Vancouver's housing market is exceeding expectations — in a bad way.
The city's average home price fell by 18.1 per cent month-over-month, beyond what TD thought it would be, said a note by economist Diana Petramala.
"The average home price correction in Vancouver has already exceeded our expectations for a 10 per cent peak-to-trough correction, falling particularly sharply in August," she said.
Petramala's comments came in a data release that showed Canadian existing home prices rising by 5.4 per cent year-over-year in August, "slowing sharply from the double-digit pace."

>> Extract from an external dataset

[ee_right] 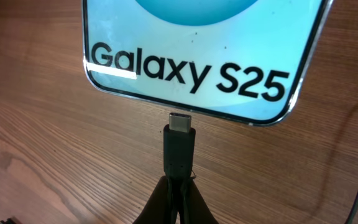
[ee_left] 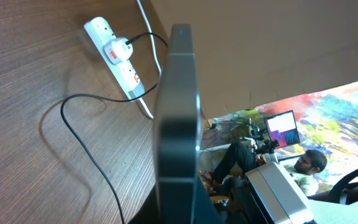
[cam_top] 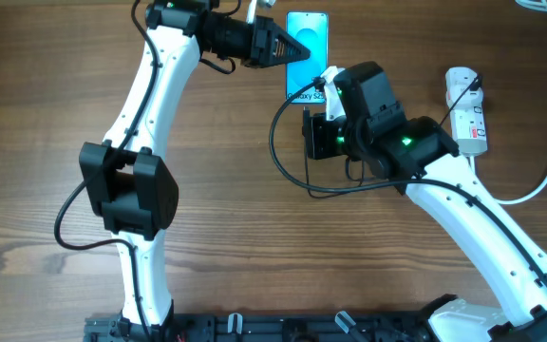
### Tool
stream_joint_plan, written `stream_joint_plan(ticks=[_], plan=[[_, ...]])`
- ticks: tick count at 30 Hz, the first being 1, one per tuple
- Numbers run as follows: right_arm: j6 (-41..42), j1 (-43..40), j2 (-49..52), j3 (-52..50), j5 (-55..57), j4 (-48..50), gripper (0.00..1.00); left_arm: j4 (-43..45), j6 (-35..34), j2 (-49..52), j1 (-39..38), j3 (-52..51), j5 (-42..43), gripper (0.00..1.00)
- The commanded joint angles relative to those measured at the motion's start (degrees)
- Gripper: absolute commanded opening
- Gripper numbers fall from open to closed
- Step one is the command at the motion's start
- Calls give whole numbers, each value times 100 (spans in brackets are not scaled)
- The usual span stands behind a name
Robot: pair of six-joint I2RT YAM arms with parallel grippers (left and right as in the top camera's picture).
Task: Plug charger to phone and switch on socket
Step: 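Align the USB-C plug under the phone port and push it upward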
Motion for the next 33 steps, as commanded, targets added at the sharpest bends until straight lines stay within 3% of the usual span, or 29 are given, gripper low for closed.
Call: stream_joint_plan(ticks=[1, 33], plan=[[-35, -13, 24, 151, -55, 55, 4, 2, 133, -87, 4, 96, 116, 4], [-417, -13, 28, 151, 492, 160, 4, 26, 136, -87, -131, 96, 111, 4]])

Price growth was dragged down by a slowdown in Vancouver, which has seen sales drop by 26 per cent year-over-year.
But TD wasn't alone in expecting a correction on the order of 10 per cent.
National Bank chief economist Stefane Marion said on Tuesday that Vancouver was likely to enter a market correction with price declines starting at 10 per cent, Bloomberg reported.

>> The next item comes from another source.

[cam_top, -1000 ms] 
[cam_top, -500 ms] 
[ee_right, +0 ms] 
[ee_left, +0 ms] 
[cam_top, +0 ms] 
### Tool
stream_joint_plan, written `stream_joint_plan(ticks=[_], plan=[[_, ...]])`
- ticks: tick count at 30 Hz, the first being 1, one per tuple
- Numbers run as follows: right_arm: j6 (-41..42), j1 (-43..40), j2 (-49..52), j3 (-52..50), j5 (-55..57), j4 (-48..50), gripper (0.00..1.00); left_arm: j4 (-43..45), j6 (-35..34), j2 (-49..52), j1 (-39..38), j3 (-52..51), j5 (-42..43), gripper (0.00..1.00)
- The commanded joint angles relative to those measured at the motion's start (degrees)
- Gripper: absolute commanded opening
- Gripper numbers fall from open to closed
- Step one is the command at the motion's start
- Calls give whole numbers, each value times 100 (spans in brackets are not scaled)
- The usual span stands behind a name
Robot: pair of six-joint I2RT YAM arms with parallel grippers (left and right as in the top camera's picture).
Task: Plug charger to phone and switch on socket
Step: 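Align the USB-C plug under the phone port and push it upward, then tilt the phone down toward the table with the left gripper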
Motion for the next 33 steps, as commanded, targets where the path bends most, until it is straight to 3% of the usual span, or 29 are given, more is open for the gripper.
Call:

Marion made particular note of detached single-family homes, whose average price dropped by 16.7 per cent last month, the steepest month-over-month drop in 39 years.
He cited factors such as new down payment requirements that the federal government put into effect in February, as well as B.C.'s 15 per cent property transfer tax on foreign buyers as causes for the downturn.
Both economists were also united in their optimism about the market's future.
"We expect some of the extreme weakness in August to be reversed in the coming months as the shock of the new [15 per cent] tax on foreign buyers dissipates," Petramala wrote.
Though, she added, "we expect the market to remain weak at least through early 2017."
Marion, meanwhile, expected that B.C.'s job growth would stem the tide of falling prices: "I don't think it sends the economy into a tailspin. It's a healthy correction," he said.